Chamber of Commerce lobbyist accuses White House of Âname-calling'
Monday, October 26, 2009
The chief lobbyist for the U.S. Chamber of Commerce alleged Sunday that there is a White House campaign of "invectives" and "name-calling" against his organization, and said the business group is eager to ignore the heated rhetoric.
Speaking on "Fox News Sunday," longtime Chamber lobbyist Bruce Josten said the group's relationship with the White House began to sour after differences of opinion developed about President Obama's health-care and economic agendas.
"Let's be clear, we haven't raised up the Cain. It came from their side of the street," Josten said, referring to the White House, which sits just across Lafayette Park from the Chamber's national headquarters.
"We intend to remain focused on our goals and our responsibilities to represent the American business," Josten said. "We're not going to take the bait and engage in a name-calling campaign here of invectives back and forth. We're going to stay focused."
White House officials contend they are not waging a campaign against the Chamber and they say top officials remain open to discussions with the group's leadership. Members of the administration's business outreach team met last week with business leaders, including Chamber representatives. White House Chief of Staff Rahm Emanuel on Friday accepted a request to be the keynote speaker at the Chamber's board meeting early next month. And the president invited the Chamber and the National Federation of Independent Business to the White House for an event on Thursday in which he will discuss small business.
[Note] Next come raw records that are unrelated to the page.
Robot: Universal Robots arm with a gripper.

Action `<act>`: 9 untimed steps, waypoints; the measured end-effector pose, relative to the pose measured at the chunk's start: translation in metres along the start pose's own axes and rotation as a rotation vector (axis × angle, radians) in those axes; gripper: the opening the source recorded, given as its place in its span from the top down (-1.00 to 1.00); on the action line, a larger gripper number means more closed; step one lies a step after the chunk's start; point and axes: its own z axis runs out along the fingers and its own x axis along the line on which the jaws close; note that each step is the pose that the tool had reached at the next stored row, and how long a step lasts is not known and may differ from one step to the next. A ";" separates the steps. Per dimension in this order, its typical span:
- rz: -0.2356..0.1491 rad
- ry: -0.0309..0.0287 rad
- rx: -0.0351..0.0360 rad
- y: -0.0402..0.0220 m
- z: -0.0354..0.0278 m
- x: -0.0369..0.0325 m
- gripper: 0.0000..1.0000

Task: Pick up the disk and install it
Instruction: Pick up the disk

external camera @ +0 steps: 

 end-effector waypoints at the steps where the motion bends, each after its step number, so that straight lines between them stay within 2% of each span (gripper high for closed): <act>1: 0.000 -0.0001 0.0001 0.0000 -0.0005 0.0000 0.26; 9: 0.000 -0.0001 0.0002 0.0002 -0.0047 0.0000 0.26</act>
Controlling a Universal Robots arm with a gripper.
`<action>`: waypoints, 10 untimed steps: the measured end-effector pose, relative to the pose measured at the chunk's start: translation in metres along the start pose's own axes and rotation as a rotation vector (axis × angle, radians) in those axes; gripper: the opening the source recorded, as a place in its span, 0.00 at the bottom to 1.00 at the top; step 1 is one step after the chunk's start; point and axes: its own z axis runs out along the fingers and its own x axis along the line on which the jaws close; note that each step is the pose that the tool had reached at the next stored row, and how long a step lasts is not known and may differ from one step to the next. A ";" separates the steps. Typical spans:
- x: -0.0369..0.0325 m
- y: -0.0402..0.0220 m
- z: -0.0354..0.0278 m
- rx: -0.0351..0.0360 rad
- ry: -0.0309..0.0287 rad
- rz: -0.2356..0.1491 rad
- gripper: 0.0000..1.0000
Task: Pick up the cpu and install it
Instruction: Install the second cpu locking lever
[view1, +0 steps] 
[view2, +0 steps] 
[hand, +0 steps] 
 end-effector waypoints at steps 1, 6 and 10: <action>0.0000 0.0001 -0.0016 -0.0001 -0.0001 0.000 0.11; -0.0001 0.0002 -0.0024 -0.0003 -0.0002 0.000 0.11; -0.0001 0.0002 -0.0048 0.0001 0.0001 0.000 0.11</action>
"There has, of course, been disagreement on issues like energy and regulatory reform," said deputy press secretary Jen Psaki, referring to the Chamber's vocal opposition to many of the administration's chief policy goals. "But we're going to continue to work with the Chamber on a variety of issues including job creation for large and small businesses."
But despite the efforts of both sides to dial back the tensions over the weekend, the clash between the Chamber and the White House is a clear indication that Obama intends to challenge the power of lobbyists.
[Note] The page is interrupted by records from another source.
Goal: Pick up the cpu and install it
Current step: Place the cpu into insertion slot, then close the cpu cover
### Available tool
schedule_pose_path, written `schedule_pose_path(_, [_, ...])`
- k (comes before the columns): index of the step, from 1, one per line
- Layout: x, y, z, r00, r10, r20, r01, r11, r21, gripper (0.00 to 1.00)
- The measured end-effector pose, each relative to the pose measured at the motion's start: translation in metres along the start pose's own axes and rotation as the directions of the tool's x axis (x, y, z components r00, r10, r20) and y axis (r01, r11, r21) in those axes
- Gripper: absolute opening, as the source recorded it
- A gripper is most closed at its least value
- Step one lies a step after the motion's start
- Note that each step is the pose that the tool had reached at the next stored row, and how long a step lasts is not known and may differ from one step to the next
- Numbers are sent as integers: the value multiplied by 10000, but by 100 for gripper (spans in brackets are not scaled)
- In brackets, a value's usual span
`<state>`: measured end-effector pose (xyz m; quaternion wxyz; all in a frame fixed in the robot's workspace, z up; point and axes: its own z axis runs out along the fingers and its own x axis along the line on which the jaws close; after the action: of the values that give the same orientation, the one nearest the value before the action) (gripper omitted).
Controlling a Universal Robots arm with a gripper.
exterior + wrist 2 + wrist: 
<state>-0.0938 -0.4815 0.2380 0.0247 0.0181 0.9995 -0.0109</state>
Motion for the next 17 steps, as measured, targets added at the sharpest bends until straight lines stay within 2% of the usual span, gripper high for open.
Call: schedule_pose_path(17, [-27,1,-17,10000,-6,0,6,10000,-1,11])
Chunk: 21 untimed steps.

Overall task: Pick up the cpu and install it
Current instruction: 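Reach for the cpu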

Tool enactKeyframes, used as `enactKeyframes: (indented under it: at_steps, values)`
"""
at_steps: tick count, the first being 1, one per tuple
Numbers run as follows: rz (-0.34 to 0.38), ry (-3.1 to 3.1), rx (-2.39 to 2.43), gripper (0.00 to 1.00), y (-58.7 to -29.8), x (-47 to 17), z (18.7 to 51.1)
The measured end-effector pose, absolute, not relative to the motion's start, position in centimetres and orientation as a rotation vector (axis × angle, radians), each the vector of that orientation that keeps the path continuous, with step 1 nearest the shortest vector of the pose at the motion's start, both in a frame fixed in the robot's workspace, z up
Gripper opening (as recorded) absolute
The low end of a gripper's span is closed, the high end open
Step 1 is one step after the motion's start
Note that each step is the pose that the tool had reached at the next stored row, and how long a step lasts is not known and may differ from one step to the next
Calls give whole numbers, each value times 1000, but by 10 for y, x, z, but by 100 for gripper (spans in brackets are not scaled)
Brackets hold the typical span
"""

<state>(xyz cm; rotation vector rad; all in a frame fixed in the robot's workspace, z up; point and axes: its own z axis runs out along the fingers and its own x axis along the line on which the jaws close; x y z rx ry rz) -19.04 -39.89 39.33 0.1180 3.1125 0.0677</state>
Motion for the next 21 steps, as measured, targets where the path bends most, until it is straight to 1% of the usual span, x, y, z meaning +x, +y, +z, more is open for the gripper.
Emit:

During his presidential campaign, Obama vowed to "tell Washington, and their lobbyists, that their days of setting the agenda are over." And just a month into office, he said in a radio address that "the system we have now might work for the powerful and well-connected interests that have run Washington for far too long, but I don't. I work for the American people."
That sentiment has run into a massive lobbying presence in Washington which is fighting back against the president's push for health-care reform, his climate change legislation and his plans to regulate the financial sector.
But Obama is fighting back, too, by seeking to meet directly with business leaders and by verbally calling out groups such as the Chamber for their reliance on big-time lobbying.
Psaki said the reaction from Josten and others at the Chamber is an indication that they are feeling the impact of Obama's efforts.
"Under the Obama administration, Washington is changing and the role of big lobbying organizations like the Chamber has changed as well," Psaki said.